Reading and Writing Files in Python - Study Notes from Data Engineering with Python Ch 3

Chapter 3 is where Crickard moves from setup to actual work. You installed all those tools in Chapter 2. Now you use them. The chapter covers one of the most fundamental tasks in data engineering: getting data out of text files and into something useful.

The three tools in play here are Python (with its standard libraries), Apache Airflow, and Apache NiFi. Each one handles file processing differently, and Crickard walks through all three.

Generating Fake Data with Faker

Before you can read files, you need files to read. Crickard introduces the Faker library, which generates realistic fake data. Names, addresses, ages, zip codes, coordinates. You install it with pip and then call simple methods like fake.name() or fake.street_address().

This is a practical choice. Instead of hunting for sample datasets, you just generate exactly what you need. Throughout the chapter, Crickard uses Faker to create 1,000 records for testing.

CSV Files: The Bread and Butter

CSV is the most common file format you will encounter in data engineering. Comma-separated values. Simple concept, but commas inside text fields can cause problems. That is why escape characters (usually quotes) exist.

Writing CSVs with Python’s Built-in Library

Python has a csv module in its standard library. Here is how it works at a high level:

  1. Open a file in write mode ('w')
  2. Create a writer object with csv.writer()
  3. Write a header row with writerow()
  4. Write data rows the same way
  5. Close the file

The writer handles newlines automatically (it adds \r\n by default). You can also configure the delimiter, quoting behavior, and dialect if you need something other than the defaults.

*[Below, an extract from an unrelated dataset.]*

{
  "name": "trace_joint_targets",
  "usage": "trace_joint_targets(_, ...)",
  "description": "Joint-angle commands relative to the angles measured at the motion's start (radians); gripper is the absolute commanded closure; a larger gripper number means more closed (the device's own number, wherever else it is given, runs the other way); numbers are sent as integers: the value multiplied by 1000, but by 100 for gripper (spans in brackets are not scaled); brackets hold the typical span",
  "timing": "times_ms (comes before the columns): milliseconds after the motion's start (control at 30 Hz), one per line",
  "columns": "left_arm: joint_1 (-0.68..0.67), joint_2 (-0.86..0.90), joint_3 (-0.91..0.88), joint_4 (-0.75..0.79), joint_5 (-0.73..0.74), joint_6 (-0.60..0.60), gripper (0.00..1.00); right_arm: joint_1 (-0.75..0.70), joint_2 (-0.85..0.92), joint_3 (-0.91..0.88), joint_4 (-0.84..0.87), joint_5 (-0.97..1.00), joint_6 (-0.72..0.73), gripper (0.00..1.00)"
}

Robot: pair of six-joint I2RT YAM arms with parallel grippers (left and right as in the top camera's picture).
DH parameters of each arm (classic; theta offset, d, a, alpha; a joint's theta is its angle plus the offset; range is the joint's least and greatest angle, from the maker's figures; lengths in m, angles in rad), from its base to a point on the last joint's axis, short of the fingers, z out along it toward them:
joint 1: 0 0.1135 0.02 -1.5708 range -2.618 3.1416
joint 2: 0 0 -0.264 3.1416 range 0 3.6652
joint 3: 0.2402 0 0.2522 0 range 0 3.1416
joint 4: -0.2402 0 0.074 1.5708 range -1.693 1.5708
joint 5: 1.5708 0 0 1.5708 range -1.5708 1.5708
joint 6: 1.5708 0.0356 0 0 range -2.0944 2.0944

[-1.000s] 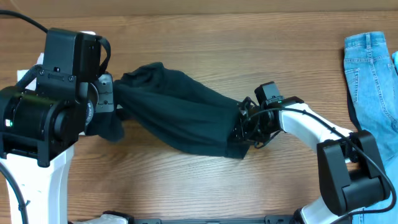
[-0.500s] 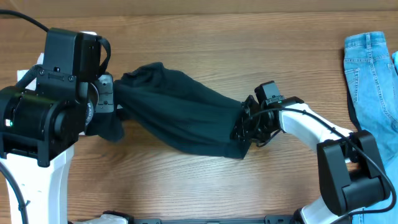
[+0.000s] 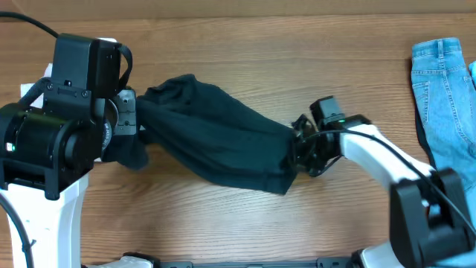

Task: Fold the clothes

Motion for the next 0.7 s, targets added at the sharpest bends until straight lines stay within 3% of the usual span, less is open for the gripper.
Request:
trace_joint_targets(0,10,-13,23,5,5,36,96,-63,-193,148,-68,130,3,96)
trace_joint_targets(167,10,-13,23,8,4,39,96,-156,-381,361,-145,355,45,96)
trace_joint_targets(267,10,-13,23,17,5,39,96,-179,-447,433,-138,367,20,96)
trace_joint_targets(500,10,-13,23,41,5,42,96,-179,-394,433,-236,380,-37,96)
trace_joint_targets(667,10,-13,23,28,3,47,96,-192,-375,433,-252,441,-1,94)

For bulk data, you loop through and write rows one at a time. Crickard generates 1,000 records with Faker inside a for loop, writing each row with fields like name, age, street, city, state, zip, longitude, and latitude.

Reading CSVs

Reading follows a similar pattern but with a useful twist. Instead of the basic csv.reader(), Crickard recommends csv.DictReader(). The dictionary reader lets you access fields by name instead of position. So instead of row[0], you write row['name']. Much more readable, much less error-prone.

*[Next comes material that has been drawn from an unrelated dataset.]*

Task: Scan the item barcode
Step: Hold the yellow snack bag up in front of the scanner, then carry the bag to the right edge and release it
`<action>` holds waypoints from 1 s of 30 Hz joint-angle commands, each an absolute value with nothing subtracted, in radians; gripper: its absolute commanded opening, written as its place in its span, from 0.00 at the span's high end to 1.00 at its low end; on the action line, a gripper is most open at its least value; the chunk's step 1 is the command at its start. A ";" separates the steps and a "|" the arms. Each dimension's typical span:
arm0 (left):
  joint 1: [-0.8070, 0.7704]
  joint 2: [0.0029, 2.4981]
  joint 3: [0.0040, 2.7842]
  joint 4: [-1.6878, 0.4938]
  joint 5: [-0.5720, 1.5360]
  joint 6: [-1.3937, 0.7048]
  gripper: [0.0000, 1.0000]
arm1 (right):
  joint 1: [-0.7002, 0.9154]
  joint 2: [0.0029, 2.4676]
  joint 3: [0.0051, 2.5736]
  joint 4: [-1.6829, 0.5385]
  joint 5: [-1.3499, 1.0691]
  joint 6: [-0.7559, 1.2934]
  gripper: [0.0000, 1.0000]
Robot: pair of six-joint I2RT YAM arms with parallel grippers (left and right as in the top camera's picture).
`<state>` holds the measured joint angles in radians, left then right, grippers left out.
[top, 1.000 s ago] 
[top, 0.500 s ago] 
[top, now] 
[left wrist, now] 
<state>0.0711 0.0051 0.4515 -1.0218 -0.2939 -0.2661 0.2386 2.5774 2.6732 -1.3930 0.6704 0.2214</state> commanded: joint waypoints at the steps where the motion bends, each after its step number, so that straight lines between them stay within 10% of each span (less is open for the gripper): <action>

You can also use with open(...) to open the file, which handles closing automatically. No need to remember file.close().

CSVs with pandas

Then there is pandas. The pd.read_csv() function loads a CSV straight into a DataFrame. Think of a DataFrame as a spreadsheet in memory: rows, columns, and an index.

pandas is heavier than the built-in csv module, but it gives you a lot more power. You can peek at data with df.head(10), query it, transform it, and export it back out with df.to_csv(). One useful tip from the chapter: pass index=False when exporting to CSV, otherwise pandas writes the row numbers as an extra column with a blank header. That catches a lot of beginners off guard.

You can also build DataFrames from scratch using Python dictionaries and then export them. The keys become column names, and the values (as lists) become the column data.

JSON: The Other Common Format

JSON (JavaScript Object Notation) is the second format Crickard covers. You see JSON everywhere, especially in API responses. Python has a built-in json module for handling it.

Writing JSON

The approach is a bit different from CSV. Instead of writing row by row, you build up a Python dictionary with all your data, then dump the whole thing to a file at once using json.dump().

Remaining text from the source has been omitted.